Materials provided —
****************

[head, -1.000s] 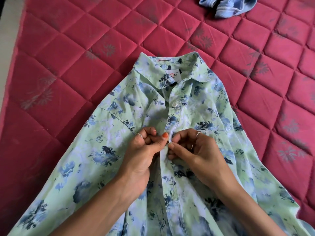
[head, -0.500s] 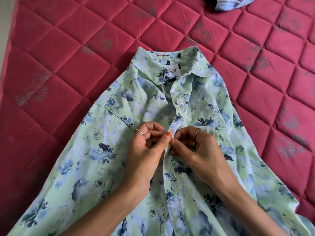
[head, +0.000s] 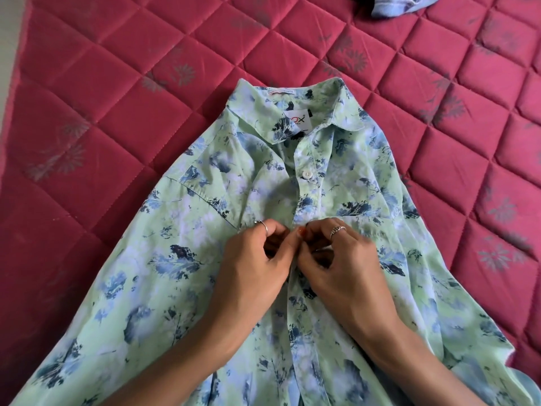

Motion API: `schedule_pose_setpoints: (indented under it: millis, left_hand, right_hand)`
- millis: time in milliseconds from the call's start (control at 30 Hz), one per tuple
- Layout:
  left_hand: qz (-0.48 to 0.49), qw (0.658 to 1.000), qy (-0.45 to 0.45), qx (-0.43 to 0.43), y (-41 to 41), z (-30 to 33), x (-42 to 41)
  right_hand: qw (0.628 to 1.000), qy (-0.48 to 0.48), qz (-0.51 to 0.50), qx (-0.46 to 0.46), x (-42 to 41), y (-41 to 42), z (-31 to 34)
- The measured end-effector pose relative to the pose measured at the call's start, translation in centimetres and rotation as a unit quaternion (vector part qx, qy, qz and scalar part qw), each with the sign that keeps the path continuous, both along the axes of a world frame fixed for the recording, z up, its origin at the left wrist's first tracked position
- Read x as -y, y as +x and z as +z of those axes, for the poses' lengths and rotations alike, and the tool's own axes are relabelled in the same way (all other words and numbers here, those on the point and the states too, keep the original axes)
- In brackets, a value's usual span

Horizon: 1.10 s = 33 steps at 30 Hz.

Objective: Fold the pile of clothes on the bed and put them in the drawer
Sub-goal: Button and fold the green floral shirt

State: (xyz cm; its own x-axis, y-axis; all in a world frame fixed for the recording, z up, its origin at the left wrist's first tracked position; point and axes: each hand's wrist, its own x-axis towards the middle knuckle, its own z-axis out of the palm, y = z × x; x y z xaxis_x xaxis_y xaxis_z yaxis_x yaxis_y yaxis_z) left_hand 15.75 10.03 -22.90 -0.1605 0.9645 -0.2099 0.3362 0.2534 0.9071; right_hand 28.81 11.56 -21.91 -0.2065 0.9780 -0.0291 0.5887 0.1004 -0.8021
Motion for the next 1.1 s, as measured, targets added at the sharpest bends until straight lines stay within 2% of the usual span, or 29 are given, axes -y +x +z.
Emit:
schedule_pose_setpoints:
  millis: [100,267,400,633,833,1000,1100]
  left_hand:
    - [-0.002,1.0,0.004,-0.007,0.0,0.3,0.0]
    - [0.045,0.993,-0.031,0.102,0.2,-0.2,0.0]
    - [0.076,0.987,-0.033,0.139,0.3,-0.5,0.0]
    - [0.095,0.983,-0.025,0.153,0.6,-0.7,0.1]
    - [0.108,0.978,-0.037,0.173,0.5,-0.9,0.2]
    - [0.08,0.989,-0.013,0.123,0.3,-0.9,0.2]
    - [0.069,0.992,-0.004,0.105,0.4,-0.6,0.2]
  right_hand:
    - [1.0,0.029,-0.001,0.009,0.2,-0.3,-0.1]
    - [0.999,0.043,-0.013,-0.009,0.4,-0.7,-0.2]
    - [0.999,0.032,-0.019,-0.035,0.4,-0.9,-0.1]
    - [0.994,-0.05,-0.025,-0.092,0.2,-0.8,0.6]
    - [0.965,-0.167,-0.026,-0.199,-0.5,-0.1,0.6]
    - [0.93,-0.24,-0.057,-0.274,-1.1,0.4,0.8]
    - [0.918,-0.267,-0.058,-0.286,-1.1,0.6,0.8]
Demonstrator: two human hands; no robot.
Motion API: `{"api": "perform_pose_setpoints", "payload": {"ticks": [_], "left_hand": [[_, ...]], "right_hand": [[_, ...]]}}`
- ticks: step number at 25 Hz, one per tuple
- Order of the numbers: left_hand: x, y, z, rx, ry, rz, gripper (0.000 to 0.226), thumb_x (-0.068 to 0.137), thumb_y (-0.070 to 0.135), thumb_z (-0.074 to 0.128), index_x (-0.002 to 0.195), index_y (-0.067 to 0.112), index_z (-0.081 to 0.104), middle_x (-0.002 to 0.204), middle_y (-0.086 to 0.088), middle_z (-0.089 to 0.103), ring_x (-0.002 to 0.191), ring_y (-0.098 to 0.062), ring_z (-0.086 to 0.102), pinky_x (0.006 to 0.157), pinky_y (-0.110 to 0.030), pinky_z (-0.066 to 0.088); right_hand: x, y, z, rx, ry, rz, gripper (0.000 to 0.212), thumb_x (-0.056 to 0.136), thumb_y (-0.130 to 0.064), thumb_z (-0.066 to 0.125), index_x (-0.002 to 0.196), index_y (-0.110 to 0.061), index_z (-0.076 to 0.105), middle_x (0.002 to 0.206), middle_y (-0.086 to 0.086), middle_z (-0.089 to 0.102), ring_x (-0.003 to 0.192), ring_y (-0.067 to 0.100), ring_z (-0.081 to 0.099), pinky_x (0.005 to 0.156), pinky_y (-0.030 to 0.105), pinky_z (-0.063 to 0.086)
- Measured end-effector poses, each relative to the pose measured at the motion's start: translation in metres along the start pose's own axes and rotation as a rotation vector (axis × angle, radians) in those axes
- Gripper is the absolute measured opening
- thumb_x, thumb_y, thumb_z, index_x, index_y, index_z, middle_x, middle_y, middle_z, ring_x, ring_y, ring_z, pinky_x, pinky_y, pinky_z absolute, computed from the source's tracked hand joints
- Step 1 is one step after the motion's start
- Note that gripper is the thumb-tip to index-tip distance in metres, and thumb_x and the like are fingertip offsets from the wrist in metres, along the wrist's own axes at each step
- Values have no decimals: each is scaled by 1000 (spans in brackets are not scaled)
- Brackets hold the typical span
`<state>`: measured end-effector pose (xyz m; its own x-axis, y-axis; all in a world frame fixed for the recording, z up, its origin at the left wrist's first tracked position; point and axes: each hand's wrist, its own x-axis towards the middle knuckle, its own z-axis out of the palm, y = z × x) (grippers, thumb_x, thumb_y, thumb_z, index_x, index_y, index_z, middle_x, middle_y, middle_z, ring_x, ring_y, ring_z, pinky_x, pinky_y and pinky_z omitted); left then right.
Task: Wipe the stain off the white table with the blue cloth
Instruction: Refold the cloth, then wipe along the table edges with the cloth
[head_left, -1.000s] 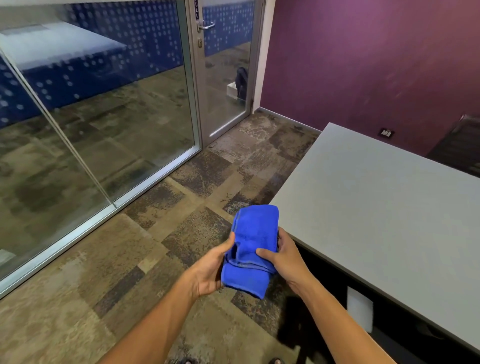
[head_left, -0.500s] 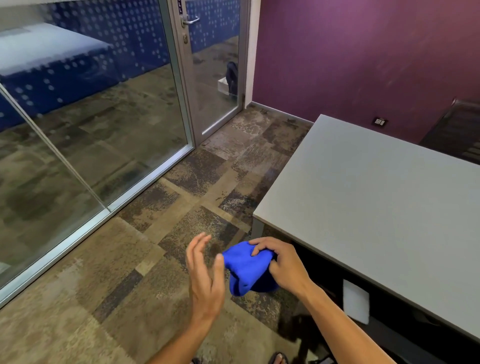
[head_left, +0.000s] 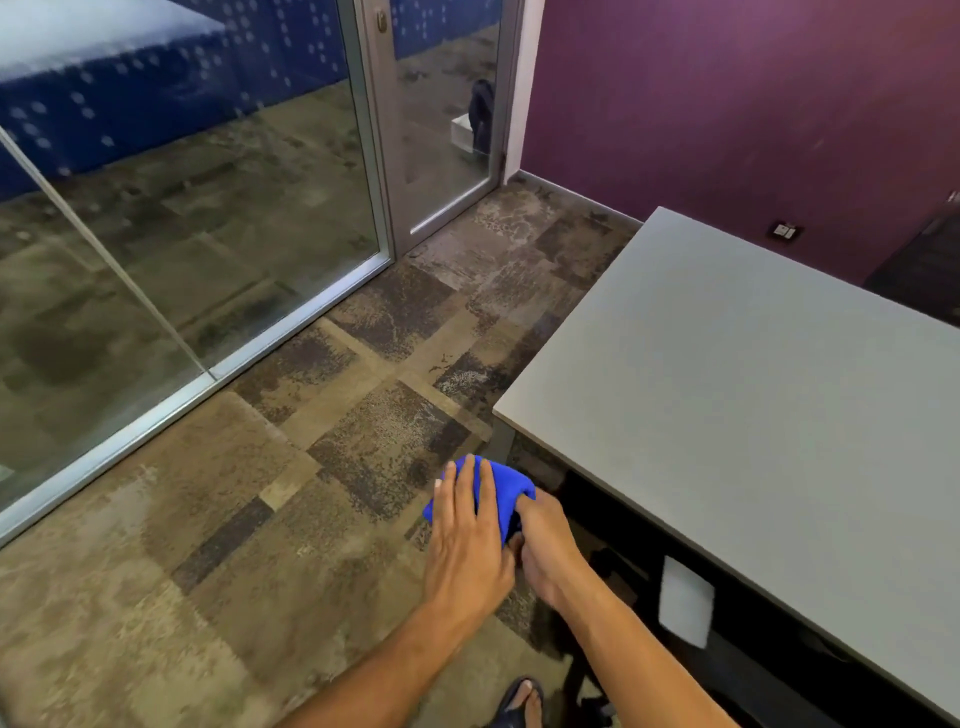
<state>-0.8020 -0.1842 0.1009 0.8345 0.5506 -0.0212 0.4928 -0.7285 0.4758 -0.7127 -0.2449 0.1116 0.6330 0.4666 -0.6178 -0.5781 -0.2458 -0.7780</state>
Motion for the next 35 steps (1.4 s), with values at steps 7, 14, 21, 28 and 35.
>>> {"api": "perform_pose_setpoints", "payload": {"ticks": [7, 14, 21, 28, 35], "left_hand": [[34, -11, 49, -837, -434, -467, 109, 59, 41, 72, 156, 30, 23, 158, 10, 32, 142, -21, 40, 112, -40, 40], [62, -2, 84, -1054, -63, -716, 49, 65, 31, 91, 106, 24, 65, 95, -6, 77, 89, -20, 74, 83, -36, 60], [77, -39, 93, -1045, 44, -853, 19, 88, 10, 73, 106, 14, 67, 99, -3, 73, 89, -21, 69, 73, -30, 55], [111, -106, 79, -926, 184, -692, 12, 94, 16, 63, 94, 28, 62, 81, 4, 63, 73, -20, 60, 61, -31, 48], [149, -137, 131, -798, 283, -456, 38, 95, 25, 60, 133, 22, 58, 95, -3, 70, 81, -23, 63, 68, -33, 51]], "right_hand": [[23, 13, -49, 286, -368, 276, 80, 103, -66, 27, 145, -3, 54, 146, 23, 58, 137, 37, 55, 109, 48, 49], [82, -8, -79, 82, -498, 281, 111, 82, -92, 36, 147, -4, 54, 146, 17, 49, 120, 26, 53, 105, 33, 39], [125, -38, -108, -793, -219, -82, 81, 82, -83, 49, 146, -33, 54, 160, -7, 45, 146, 15, 44, 117, 31, 36], [212, -38, -173, -1318, 259, -238, 75, 106, -55, 34, 165, -13, 16, 173, 12, 7, 157, 35, 18, 126, 50, 19], [257, 25, -191, -1505, 529, -152, 69, 105, -59, 11, 165, -24, 2, 173, 10, -2, 158, 39, -2, 125, 59, 7]]}}
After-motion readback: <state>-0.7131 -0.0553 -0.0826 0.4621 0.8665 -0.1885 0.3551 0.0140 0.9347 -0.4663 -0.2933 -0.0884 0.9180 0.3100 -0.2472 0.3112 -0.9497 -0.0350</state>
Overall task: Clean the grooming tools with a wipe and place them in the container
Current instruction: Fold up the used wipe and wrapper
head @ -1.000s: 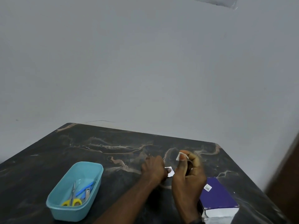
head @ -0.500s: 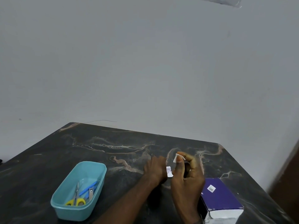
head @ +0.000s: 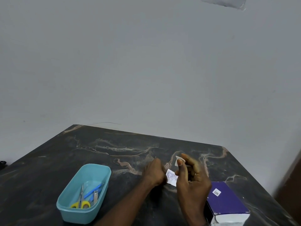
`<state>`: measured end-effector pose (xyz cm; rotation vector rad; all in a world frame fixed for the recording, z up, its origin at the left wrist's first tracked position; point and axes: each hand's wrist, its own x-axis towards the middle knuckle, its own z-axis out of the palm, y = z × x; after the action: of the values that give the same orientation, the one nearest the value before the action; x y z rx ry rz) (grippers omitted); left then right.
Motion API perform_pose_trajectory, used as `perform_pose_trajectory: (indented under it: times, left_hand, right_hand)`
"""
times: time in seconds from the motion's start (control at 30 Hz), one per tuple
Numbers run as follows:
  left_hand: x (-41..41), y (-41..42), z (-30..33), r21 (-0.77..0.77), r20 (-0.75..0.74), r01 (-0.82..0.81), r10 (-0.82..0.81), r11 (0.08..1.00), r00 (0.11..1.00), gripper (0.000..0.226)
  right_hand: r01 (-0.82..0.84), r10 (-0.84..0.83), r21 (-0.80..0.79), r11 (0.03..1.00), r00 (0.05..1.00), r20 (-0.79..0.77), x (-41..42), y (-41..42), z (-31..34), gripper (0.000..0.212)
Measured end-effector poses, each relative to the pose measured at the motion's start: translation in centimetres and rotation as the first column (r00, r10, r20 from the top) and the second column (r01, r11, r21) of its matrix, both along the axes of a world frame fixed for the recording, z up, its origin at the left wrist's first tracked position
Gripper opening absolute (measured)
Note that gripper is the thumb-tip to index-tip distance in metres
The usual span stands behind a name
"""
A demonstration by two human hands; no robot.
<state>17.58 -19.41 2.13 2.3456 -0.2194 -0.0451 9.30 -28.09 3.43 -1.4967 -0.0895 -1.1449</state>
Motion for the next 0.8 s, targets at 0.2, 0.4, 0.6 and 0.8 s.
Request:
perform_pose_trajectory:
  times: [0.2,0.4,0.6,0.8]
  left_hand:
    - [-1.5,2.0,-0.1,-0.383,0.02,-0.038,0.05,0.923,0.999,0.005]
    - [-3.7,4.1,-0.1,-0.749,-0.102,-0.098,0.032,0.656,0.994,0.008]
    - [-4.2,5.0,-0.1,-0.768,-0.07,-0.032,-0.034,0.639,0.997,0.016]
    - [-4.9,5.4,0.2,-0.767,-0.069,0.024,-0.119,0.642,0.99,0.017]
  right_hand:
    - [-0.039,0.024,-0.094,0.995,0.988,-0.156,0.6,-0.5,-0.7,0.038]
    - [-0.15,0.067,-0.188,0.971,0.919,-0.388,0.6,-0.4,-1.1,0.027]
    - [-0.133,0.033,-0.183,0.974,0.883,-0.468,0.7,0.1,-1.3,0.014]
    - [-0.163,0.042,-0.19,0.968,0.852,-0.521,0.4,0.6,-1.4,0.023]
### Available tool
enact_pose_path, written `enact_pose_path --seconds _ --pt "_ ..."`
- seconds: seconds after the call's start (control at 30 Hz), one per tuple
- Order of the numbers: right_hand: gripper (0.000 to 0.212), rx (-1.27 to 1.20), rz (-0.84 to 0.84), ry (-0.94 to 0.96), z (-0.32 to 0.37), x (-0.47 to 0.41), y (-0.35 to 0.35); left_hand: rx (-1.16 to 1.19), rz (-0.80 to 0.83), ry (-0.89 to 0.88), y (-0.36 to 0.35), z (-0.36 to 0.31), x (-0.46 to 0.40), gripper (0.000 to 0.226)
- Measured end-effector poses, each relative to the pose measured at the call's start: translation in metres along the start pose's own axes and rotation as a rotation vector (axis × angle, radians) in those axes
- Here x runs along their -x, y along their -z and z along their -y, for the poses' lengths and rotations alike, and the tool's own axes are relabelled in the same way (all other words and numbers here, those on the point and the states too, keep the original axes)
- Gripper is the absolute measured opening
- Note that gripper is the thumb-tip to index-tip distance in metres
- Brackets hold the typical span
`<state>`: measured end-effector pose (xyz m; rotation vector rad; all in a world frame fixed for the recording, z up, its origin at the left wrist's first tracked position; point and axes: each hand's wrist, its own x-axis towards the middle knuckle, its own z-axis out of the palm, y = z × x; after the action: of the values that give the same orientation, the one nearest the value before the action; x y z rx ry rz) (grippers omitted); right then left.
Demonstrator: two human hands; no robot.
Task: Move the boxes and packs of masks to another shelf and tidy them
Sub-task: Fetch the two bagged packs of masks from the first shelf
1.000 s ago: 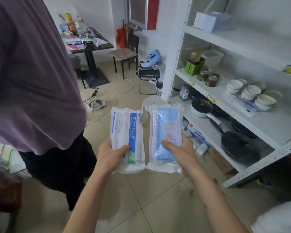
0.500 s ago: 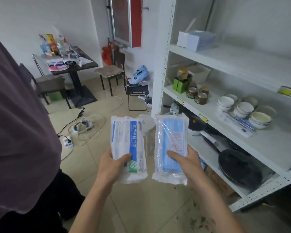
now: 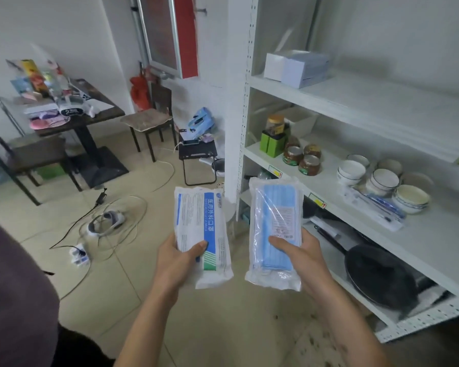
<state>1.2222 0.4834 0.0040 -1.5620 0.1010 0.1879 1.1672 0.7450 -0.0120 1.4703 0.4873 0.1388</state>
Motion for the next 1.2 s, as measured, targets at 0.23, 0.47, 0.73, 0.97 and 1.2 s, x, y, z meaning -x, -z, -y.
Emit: enact_pose_path --seconds 0.23,0.47,0.73,0.97,1.2 --pt "0.034 -0.053 -0.038 0.001 0.013 -0.069 0.011 0.0 0.071 0.018 -0.043 -0.017 -0.081 0.034" --pt "0.043 -0.064 0.011 0.006 0.032 -0.157 0.02 0.0 0.09 0.006 -0.08 -0.04 -0.153 0.034" --pt "0.038 -0.093 0.037 -0.023 0.043 -0.248 -0.004 0.04 0.098 0.076 -0.096 -0.059 -0.24 0.032" --pt "0.041 -0.133 -0.068 0.002 0.057 -0.323 -0.021 0.012 0.163 0.067 -0.11 -0.083 -0.326 0.034" --pt "0.044 -0.179 -0.19 0.04 0.066 -0.377 -0.005 -0.026 0.294 0.076 -0.163 -0.103 -0.39 0.033"
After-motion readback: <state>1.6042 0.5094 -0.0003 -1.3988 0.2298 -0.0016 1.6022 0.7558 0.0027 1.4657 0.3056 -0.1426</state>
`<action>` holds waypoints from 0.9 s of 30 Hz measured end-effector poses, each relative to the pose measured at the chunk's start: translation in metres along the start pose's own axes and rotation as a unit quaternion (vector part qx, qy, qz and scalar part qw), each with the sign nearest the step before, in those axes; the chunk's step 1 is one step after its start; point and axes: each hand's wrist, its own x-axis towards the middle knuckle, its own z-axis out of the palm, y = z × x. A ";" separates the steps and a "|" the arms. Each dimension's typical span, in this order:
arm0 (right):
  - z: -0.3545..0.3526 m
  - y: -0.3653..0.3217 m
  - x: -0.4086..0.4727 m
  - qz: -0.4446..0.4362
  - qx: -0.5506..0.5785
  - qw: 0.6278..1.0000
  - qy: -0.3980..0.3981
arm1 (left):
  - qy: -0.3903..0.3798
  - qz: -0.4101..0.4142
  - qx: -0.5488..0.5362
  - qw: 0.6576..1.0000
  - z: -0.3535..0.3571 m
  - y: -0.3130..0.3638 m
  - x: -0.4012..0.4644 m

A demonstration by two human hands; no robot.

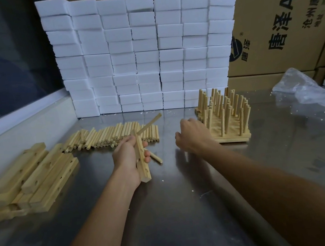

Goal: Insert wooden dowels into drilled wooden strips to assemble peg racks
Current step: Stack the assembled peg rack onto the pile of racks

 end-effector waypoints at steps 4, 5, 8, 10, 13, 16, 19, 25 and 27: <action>-0.001 0.000 0.016 0.026 -0.048 0.996 -0.068 | -0.004 -0.002 -0.004 1.000 0.001 0.000 0.000; 0.000 0.000 0.018 0.031 -0.057 0.994 -0.084 | -0.003 -0.002 -0.005 1.000 0.001 0.001 0.000; 0.004 0.000 0.020 0.028 -0.080 0.993 -0.084 | -0.001 -0.002 -0.004 1.000 0.001 0.001 0.000; 0.006 0.000 0.021 0.023 -0.095 0.994 -0.055 | -0.001 -0.001 -0.002 1.000 0.001 0.001 0.000; 0.008 0.000 0.019 0.030 -0.101 0.994 -0.014 | -0.003 0.004 0.002 1.000 0.001 0.001 0.000; 0.008 0.000 0.018 0.038 -0.092 0.995 -0.004 | -0.001 0.007 0.008 1.000 0.001 0.001 -0.001; 0.005 0.000 0.015 0.041 -0.052 0.998 -0.017 | 0.000 0.010 0.010 1.000 0.001 0.000 -0.001; 0.003 -0.007 0.000 0.011 0.054 0.998 -0.018 | 0.001 0.012 0.006 1.000 0.001 -0.001 0.000; 0.002 -0.008 -0.011 -0.008 0.126 0.992 0.004 | 0.001 0.010 0.004 1.000 0.002 -0.001 0.000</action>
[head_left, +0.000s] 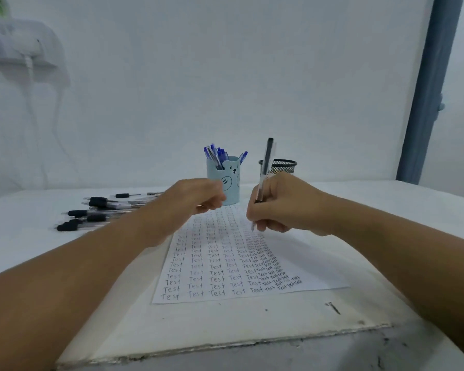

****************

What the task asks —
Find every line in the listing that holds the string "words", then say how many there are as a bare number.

Result below —
2